Mocking and Stubbing with protractor

user524824 picture user524824 · Sep 27, 2013 · Viewed 21.9k times · Source

I want to test my angular app with protractor. The app has an API Module that talks to the server During these tests I want to mock this Api Module. I don't want to do full integration tests, but tests from the user input with expected values from the API. Not only could this make the client tests faster, it would also allow me to test for edge cases, like connection errors.

How can I do this with protractor? I just started to setup integration tests.

I used the npm protractor module, installed selenium, adjusted the default config and used the onProtractorRunner.js to verify my setup works.

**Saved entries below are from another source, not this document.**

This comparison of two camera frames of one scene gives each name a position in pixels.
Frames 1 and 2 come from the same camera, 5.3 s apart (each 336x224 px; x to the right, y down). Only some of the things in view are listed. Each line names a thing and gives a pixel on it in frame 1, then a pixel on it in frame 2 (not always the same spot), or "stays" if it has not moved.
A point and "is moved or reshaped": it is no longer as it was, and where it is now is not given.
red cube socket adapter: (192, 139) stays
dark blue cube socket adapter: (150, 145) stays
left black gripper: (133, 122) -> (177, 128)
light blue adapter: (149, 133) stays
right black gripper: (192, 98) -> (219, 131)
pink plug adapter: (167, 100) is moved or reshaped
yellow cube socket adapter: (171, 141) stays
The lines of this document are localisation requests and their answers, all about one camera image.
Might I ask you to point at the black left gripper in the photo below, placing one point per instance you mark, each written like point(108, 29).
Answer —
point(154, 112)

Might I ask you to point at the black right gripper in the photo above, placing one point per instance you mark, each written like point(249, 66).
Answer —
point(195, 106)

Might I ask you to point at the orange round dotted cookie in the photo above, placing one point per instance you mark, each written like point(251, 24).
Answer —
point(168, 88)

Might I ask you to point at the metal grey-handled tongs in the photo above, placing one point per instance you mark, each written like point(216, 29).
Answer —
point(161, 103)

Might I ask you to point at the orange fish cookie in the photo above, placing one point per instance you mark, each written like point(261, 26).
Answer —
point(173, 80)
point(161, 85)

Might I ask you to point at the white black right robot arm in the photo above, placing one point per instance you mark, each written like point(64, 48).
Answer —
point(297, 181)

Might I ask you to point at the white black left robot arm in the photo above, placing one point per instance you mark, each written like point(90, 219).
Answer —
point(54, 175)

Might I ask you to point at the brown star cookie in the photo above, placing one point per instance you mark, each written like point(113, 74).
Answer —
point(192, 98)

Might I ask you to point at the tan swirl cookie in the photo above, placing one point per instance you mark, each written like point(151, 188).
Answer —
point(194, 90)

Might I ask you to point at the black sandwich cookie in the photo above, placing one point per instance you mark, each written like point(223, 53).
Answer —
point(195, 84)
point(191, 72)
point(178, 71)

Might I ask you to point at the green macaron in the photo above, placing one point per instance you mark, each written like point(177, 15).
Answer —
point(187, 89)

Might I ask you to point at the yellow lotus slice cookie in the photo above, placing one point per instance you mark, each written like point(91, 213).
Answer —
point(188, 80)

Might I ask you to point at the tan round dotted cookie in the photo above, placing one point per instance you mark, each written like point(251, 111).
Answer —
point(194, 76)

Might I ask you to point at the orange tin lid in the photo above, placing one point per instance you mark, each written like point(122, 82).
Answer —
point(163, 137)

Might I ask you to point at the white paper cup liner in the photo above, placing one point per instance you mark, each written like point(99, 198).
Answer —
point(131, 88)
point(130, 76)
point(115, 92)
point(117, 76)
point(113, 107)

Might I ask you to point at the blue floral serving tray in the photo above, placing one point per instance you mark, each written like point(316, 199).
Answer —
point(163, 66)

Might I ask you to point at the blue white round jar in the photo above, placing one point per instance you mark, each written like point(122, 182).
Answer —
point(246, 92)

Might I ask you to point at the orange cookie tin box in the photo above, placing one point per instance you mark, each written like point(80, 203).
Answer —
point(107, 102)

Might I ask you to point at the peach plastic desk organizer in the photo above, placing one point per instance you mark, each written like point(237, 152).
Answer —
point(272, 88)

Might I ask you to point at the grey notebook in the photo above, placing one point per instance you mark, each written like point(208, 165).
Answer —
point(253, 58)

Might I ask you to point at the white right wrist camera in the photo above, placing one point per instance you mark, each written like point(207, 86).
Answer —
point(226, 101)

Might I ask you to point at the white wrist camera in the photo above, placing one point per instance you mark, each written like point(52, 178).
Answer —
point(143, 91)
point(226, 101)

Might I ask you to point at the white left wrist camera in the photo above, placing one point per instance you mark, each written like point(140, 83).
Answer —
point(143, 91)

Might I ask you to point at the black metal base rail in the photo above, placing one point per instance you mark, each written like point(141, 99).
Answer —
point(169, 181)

What is the recommended way of mocking? I assume that the mocking has to be done within the browser and not directly in the test file. I assume that the commands in the test file are protractor specific and will be sent to the selenium runners. Therefore I can't share javascript objects during the session and the test.

I somehow expect that I will need a spy library like sinon.js or is this already included in protractor?

Edit: I read about this issue in the protractor issue tracker, which could be a way to do it. Basically you write a Mock Module in the test, that is sent to be executed in the browser/ the applications scope.

Edit: Here are more promising Issues. The first talks about adding Mocks to the Angular App. The second talks about mocking the backend.

This looks really nice, in this case the Angular App would stay in it's original form. However this currently only works with the deprecated ng-scenarios.

Answer

Kenneth Baltrinic picture Kenneth Baltrinic · May 3, 2014

This blog post discusses advance usage scenarios for Protractor. In particular it covers the the little know addMockModule() method of the Protractor browser object. The method allows you to create angular modules in Protractor (i.e. mocks or stubs of your API module) and upload them to the browser to replace the real implementation within the context of a given spec or set of specs.